Go through the data and tally the lines that include "camera". The reply is that number alone.

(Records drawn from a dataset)
Content starts
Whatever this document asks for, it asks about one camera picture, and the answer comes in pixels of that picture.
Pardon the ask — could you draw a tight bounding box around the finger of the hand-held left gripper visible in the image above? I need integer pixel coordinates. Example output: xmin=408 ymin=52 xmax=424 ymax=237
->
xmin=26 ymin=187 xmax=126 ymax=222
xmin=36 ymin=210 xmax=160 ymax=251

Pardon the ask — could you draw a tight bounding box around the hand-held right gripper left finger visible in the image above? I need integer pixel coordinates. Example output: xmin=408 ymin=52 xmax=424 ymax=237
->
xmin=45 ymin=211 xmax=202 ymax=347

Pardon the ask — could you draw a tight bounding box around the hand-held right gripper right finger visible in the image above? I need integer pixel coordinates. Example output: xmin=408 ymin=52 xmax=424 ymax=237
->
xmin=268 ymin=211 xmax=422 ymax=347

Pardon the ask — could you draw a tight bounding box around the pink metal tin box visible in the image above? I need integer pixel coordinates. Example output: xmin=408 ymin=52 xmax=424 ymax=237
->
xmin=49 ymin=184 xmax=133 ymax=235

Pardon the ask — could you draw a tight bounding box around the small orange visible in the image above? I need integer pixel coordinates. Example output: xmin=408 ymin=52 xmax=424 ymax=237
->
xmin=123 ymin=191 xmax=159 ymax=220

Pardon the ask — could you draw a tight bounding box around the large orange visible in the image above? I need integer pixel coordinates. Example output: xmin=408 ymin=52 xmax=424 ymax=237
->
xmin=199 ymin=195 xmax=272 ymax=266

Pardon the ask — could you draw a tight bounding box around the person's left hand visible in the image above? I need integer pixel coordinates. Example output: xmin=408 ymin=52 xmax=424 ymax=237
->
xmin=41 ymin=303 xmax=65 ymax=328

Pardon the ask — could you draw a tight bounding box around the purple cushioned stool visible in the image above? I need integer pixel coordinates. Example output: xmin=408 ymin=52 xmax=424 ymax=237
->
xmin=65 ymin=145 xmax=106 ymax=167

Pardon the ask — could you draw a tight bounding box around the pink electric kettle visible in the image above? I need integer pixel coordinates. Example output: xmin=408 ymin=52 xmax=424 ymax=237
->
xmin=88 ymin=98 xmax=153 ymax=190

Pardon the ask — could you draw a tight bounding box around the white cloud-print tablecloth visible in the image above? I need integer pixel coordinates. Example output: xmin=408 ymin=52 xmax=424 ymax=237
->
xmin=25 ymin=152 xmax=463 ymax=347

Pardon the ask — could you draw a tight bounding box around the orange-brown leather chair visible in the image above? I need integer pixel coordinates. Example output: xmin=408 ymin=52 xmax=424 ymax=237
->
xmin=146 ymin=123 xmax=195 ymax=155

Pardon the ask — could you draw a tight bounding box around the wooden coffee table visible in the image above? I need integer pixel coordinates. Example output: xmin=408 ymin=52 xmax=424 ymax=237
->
Content ends
Content starts
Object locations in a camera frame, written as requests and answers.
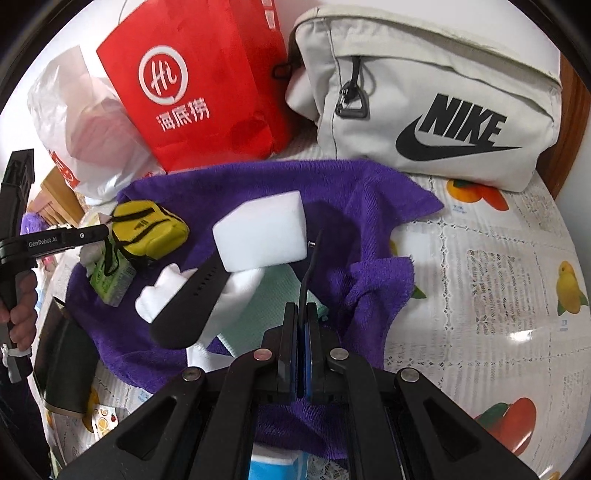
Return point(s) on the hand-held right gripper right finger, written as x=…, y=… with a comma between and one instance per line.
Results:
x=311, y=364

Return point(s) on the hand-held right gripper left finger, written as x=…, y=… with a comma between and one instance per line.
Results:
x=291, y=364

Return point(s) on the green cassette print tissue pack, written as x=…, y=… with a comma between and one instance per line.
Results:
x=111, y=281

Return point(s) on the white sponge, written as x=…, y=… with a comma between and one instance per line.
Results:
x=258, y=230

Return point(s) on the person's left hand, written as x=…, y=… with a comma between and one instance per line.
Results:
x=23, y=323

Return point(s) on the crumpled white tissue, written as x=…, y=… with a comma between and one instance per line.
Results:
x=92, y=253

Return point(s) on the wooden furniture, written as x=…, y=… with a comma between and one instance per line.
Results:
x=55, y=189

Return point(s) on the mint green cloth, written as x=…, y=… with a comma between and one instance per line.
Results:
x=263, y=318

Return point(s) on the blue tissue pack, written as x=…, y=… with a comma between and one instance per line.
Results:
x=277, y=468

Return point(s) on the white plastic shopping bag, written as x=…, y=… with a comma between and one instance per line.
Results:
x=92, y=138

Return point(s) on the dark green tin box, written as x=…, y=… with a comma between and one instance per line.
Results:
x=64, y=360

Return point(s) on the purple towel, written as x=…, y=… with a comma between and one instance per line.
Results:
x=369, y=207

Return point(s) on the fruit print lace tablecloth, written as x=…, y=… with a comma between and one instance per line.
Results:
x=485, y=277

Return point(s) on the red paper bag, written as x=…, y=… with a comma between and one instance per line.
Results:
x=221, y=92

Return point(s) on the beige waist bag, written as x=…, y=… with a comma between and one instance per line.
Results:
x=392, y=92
Content ends
SOLUTION TO THIS PROBLEM ▸ 2